Default: undef. Ignored if use-agent is set. The program is run
with kuvert’s environment and with the first %s of its argument
spec being replaced by the hex keyid in question. Its exit code is
ignored. If can-detach is not set, the program has access to
kuvert’s terminal.
DIAGNOSTICS
Kuvert usually logs informational messages to syslog and/or its own
logfile, both of which can be disabled and adjusted.
If kuvert detects a fault that makes successful processing of a
particular email impossible, kuvert will report that on STDERR (if not
detached) and also email an error report if the option mail-on-error is
enabled. Such partially or completely unprocessed mails are left in the
queue but are renamed (the name is prefixed with "failed."); it is up
to you to either remove such leftovers or rename them to something all-
numeric once the problem has been resolved.
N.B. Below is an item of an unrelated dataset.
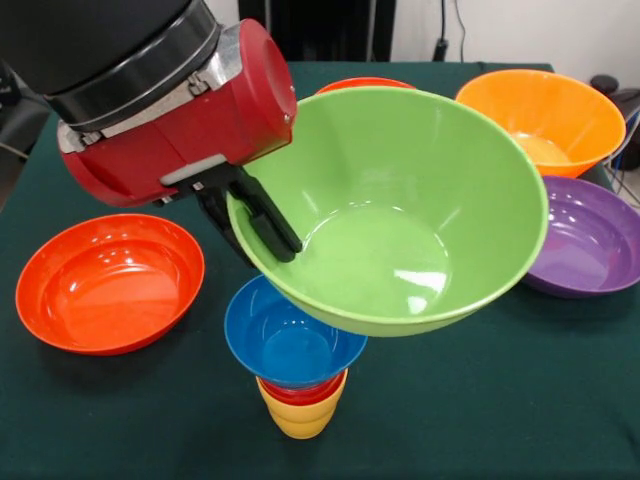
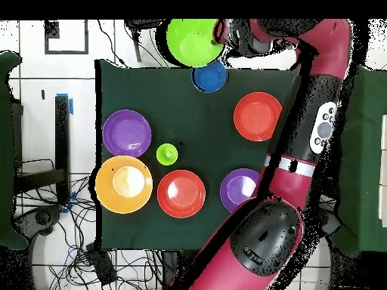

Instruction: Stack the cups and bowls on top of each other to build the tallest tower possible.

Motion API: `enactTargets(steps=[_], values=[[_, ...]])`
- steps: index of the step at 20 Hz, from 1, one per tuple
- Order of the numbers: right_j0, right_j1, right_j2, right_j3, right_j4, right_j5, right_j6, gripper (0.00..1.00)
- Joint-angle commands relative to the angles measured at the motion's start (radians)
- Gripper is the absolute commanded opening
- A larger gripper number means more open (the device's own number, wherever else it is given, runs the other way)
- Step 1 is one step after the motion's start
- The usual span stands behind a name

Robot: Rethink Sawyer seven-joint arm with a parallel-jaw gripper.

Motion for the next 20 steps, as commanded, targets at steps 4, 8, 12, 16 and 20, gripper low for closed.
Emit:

The behaviour is similar if fatal problems are encountered; after
alerting kuvert will terminate with exit code 1.
ENVIRONMENT AND SIGNALS
Kuvert itself uses only on environment variable: $TMPDIR provides the
fallback location for kuvert’s temporary directory.
Kuvert passes its complete environment to child processes, namely gpg
and any passphrase-query programs.
On reception of SIGUSR1, kuvert reloads its configuration file and
keyring. Any one of SIGHUP, SIGINT, SIGQUIT and SIGTERM causes kuvert
to terminate cleanly, invalidating the passphrases if a query program
is used. All other signals are ignored.
FILES
~/.kuvert
The configuration file read by kuvert and kuvert_submit.
~/.kuvert_queue
The default queue directory.
/tmp/kuvert.pid.<uid>
holds the pid of a running kuvert daemon.
SEE ALSO
gpg(1), kuvert_submit(1), RFC3156, RFC2440, RFC2015
AUTHOR
Alexander Zangerl <az@snafu.priv.at>
COPYRIGHT AND LICENCE
copyright 1999-2008 Alexander Zangerl <az@snafu.priv.at>
This program is free software; you can redistribute it and/or modify it
under the terms of the GNU General Public License version 2 as
published by the Free Software Foundation.